**GOAL OF THE EXERCISE:**
Could you reproduce all of these records exactly?

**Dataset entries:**

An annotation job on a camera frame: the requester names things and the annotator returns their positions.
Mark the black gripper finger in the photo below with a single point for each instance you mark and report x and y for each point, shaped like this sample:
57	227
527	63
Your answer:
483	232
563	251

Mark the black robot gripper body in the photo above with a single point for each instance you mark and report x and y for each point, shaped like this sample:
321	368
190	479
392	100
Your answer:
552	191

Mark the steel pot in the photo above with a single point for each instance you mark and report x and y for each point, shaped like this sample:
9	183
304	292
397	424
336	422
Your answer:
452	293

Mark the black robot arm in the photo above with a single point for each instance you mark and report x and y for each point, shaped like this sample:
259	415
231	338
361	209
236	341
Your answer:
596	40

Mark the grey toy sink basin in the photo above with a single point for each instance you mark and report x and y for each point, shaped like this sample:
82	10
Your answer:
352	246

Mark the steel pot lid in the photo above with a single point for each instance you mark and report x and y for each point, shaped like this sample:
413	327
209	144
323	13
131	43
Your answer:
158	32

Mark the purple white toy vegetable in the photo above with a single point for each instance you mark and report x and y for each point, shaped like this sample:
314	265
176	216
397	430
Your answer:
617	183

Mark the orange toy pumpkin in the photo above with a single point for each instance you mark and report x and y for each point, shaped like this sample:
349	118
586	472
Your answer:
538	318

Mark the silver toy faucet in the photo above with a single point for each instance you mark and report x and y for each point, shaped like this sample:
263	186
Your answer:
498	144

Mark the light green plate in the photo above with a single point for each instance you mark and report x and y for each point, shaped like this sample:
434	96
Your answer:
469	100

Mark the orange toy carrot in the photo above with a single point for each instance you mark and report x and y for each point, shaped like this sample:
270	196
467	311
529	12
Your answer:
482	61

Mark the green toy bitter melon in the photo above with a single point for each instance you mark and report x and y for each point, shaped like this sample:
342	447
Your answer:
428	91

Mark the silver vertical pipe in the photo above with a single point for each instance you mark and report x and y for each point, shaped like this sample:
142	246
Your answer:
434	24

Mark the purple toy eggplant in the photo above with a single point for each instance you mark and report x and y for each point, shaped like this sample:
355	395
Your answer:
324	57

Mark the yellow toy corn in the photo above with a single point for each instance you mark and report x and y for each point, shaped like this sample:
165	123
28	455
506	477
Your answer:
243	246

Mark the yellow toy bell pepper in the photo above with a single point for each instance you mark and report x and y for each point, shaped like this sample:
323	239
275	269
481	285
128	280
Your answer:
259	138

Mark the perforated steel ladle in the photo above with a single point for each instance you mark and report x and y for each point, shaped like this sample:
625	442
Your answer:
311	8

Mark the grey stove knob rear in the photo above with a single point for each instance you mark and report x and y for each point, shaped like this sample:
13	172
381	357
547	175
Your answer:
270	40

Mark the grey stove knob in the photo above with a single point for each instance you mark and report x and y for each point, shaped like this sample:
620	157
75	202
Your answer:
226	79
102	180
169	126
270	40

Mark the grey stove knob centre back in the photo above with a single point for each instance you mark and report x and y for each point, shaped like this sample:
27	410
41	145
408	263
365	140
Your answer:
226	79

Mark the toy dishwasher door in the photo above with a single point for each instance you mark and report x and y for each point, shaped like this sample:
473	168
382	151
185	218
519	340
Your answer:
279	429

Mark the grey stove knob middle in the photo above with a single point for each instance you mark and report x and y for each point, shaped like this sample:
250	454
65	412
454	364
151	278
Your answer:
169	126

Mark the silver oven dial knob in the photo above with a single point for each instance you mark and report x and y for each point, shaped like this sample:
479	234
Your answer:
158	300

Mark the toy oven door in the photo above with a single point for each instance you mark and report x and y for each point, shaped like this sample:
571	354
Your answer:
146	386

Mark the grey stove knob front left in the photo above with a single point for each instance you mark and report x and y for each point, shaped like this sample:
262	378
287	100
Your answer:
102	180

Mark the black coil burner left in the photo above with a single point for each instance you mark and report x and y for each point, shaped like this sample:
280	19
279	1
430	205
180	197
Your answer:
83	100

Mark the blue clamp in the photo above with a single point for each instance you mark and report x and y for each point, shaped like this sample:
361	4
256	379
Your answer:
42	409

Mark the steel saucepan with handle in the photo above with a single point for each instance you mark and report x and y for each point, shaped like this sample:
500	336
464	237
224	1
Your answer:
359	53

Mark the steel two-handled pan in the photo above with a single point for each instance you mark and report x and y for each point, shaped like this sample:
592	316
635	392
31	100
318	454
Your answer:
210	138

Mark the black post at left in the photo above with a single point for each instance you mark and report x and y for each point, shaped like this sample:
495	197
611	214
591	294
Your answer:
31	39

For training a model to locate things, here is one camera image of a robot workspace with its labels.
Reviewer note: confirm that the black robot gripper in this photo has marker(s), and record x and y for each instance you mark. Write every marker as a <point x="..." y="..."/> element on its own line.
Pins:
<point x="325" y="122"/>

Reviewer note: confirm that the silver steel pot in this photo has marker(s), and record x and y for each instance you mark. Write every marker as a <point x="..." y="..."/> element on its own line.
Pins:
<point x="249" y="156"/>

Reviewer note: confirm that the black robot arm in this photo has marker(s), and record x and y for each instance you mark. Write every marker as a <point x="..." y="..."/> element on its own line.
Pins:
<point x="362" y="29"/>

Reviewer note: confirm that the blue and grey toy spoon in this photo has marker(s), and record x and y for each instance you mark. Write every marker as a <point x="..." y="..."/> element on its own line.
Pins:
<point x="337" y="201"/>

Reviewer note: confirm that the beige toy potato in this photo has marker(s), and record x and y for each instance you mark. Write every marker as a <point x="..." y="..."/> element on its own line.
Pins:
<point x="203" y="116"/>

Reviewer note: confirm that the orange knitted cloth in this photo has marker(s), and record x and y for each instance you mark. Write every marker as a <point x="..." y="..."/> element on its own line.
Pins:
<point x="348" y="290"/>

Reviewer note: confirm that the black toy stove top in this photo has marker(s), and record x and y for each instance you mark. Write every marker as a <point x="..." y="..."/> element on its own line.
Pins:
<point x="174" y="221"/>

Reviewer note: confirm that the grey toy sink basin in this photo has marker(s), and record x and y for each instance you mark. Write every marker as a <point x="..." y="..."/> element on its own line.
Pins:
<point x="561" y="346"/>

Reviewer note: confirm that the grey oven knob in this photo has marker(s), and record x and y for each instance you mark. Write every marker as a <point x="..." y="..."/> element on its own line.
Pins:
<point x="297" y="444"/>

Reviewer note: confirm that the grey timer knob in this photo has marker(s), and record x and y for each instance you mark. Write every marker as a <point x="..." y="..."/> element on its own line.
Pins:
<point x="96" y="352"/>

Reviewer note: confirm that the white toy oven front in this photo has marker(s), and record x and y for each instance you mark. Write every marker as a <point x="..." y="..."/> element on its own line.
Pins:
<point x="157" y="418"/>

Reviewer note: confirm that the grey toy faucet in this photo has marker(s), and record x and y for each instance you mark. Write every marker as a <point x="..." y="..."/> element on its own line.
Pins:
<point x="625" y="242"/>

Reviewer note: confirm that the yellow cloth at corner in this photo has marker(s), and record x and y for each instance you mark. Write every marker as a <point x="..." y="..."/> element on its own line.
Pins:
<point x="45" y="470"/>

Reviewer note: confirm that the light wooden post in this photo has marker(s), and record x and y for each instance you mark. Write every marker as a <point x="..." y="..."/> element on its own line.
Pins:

**TASK ANSWER:**
An annotation job on a camera frame: the requester names things and the annotator returns their positions.
Mark the black gripper finger in the photo below with a single point for each instance you mark and report x and y for each point, shaped like this sample:
57	227
527	63
Your answer:
483	232
563	251

Mark the black robot gripper body in the photo above with a single point for each instance you mark and report x and y for each point, shaped like this sample:
321	368
190	479
392	100
Your answer:
552	191

Mark the steel pot in the photo above with a single point for each instance you mark and report x and y for each point, shaped like this sample:
9	183
304	292
397	424
336	422
Your answer:
452	293

Mark the black robot arm in the photo above with a single point for each instance you mark and report x and y for each point, shaped like this sample:
259	415
231	338
361	209
236	341
Your answer:
596	40

Mark the grey toy sink basin in the photo above with a single point for each instance you mark and report x and y for each point, shaped like this sample:
82	10
Your answer:
352	246

Mark the steel pot lid in the photo above with a single point for each instance you mark and report x and y for each point, shaped like this sample:
413	327
209	144
323	13
131	43
Your answer:
158	32

Mark the purple white toy vegetable in the photo above with a single point for each instance you mark and report x and y for each point, shaped like this sample:
314	265
176	216
397	430
Your answer:
617	183

Mark the orange toy pumpkin in the photo above with a single point for each instance you mark and report x and y for each point, shaped like this sample:
349	118
586	472
Your answer:
538	318

Mark the silver toy faucet in the photo above with a single point for each instance you mark and report x and y for each point, shaped like this sample:
263	186
Your answer:
498	144

Mark the light green plate in the photo above with a single point for each instance you mark and report x and y for each point, shaped like this sample:
434	96
Your answer:
469	100

Mark the orange toy carrot in the photo above with a single point for each instance you mark and report x and y for each point, shaped like this sample:
270	196
467	311
529	12
Your answer:
482	61

Mark the green toy bitter melon in the photo above with a single point for each instance you mark and report x and y for each point, shaped like this sample:
342	447
Your answer:
428	91

Mark the silver vertical pipe in the photo above with a single point for each instance you mark and report x and y for each point, shaped like this sample:
142	246
Your answer:
434	24

Mark the purple toy eggplant in the photo above with a single point for each instance you mark and report x and y for each point, shaped like this sample:
355	395
Your answer:
324	57

Mark the yellow toy corn in the photo above with a single point for each instance you mark and report x and y for each point, shaped like this sample:
165	123
28	455
506	477
Your answer:
243	246

Mark the yellow toy bell pepper in the photo above with a single point for each instance you mark and report x and y for each point, shaped like this sample:
323	239
275	269
481	285
128	280
Your answer:
259	138

Mark the perforated steel ladle in the photo above with a single point for each instance you mark and report x and y for each point, shaped like this sample:
625	442
Your answer:
311	8

Mark the grey stove knob rear in the photo above with a single point for each instance you mark and report x and y for each point, shaped like this sample:
13	172
381	357
547	175
Your answer:
270	40

Mark the grey stove knob in the photo above with a single point for each instance you mark and report x and y for each point, shaped like this sample:
620	157
75	202
Your answer:
226	79
102	180
169	126
270	40

Mark the grey stove knob centre back in the photo above with a single point for each instance you mark and report x and y for each point, shaped like this sample:
27	410
41	145
408	263
365	140
Your answer:
226	79

Mark the toy dishwasher door in the photo above with a single point for each instance you mark and report x and y for each point, shaped like this sample:
473	168
382	151
185	218
519	340
Your answer:
279	429

Mark the grey stove knob middle in the photo above with a single point for each instance you mark and report x and y for each point, shaped like this sample:
250	454
65	412
454	364
151	278
Your answer:
169	126

Mark the silver oven dial knob in the photo above with a single point for each instance you mark and report x and y for each point, shaped like this sample:
479	234
Your answer:
158	300

Mark the toy oven door in the photo above with a single point for each instance you mark and report x and y for each point, shaped like this sample:
571	354
Your answer:
146	386

Mark the grey stove knob front left in the photo above with a single point for each instance you mark and report x and y for each point, shaped like this sample:
262	378
287	100
Your answer:
102	180

Mark the black coil burner left in the photo above with a single point for each instance you mark and report x and y for each point, shaped like this sample:
280	19
279	1
430	205
180	197
Your answer:
83	100

Mark the blue clamp in the photo above with a single point for each instance you mark and report x and y for each point, shaped like this sample:
361	4
256	379
Your answer:
42	409

Mark the steel saucepan with handle in the photo above with a single point for each instance you mark and report x and y for each point, shaped like this sample:
500	336
464	237
224	1
Your answer:
359	53

Mark the steel two-handled pan in the photo above with a single point for each instance you mark and report x and y for each point, shaped like this sample:
592	316
635	392
31	100
318	454
Your answer:
210	138

Mark the black post at left in the photo above with a single point for each instance you mark and report x and y for each point, shaped like this sample:
495	197
611	214
591	294
Your answer:
31	39

For training a model to locate things, here is one camera image of a robot workspace with its labels.
Reviewer note: confirm that the black robot gripper in this photo has marker(s), and record x and y for each instance you mark. Write every marker as a <point x="..." y="..."/> element on its own line.
Pins:
<point x="325" y="122"/>

Reviewer note: confirm that the silver steel pot in this photo has marker(s), and record x and y for each instance you mark. Write every marker as a <point x="..." y="..."/> element on its own line.
Pins:
<point x="249" y="156"/>

Reviewer note: confirm that the black robot arm in this photo has marker(s), and record x and y for each instance you mark. Write every marker as a <point x="..." y="..."/> element on its own line.
Pins:
<point x="362" y="29"/>

Reviewer note: confirm that the blue and grey toy spoon in this photo has marker(s), and record x and y for each instance you mark. Write every marker as a <point x="..." y="..."/> element on its own line.
Pins:
<point x="337" y="201"/>

Reviewer note: confirm that the beige toy potato in this photo has marker(s), and record x and y for each instance you mark. Write every marker as a <point x="..." y="..."/> element on its own line.
Pins:
<point x="203" y="116"/>

Reviewer note: confirm that the orange knitted cloth in this photo has marker(s), and record x and y for each instance you mark. Write every marker as a <point x="..." y="..."/> element on its own line.
Pins:
<point x="348" y="290"/>

Reviewer note: confirm that the black toy stove top in this photo has marker(s), and record x and y for each instance you mark. Write every marker as a <point x="..." y="..."/> element on its own line.
Pins:
<point x="174" y="221"/>

Reviewer note: confirm that the grey toy sink basin in this photo has marker(s), and record x and y for each instance you mark. Write every marker as a <point x="..." y="..."/> element on its own line.
Pins:
<point x="561" y="346"/>

Reviewer note: confirm that the grey oven knob in this photo has marker(s), and record x and y for each instance you mark. Write every marker as a <point x="..." y="..."/> element on its own line.
Pins:
<point x="297" y="444"/>

Reviewer note: confirm that the grey timer knob in this photo has marker(s), and record x and y for each instance you mark. Write every marker as a <point x="..." y="..."/> element on its own line.
Pins:
<point x="96" y="352"/>

Reviewer note: confirm that the white toy oven front in this photo has marker(s), and record x and y for each instance you mark. Write every marker as a <point x="..." y="..."/> element on its own line.
Pins:
<point x="157" y="418"/>

Reviewer note: confirm that the grey toy faucet in this photo has marker(s), and record x and y for each instance you mark. Write every marker as a <point x="..." y="..."/> element on its own line.
Pins:
<point x="625" y="242"/>

Reviewer note: confirm that the yellow cloth at corner in this photo has marker(s), and record x and y for each instance you mark. Write every marker as a <point x="..." y="..."/> element on its own line.
Pins:
<point x="45" y="470"/>

Reviewer note: confirm that the light wooden post in this photo has marker(s), and record x and y for each instance you mark. Write every marker as a <point x="..." y="..."/> element on its own line.
Pins:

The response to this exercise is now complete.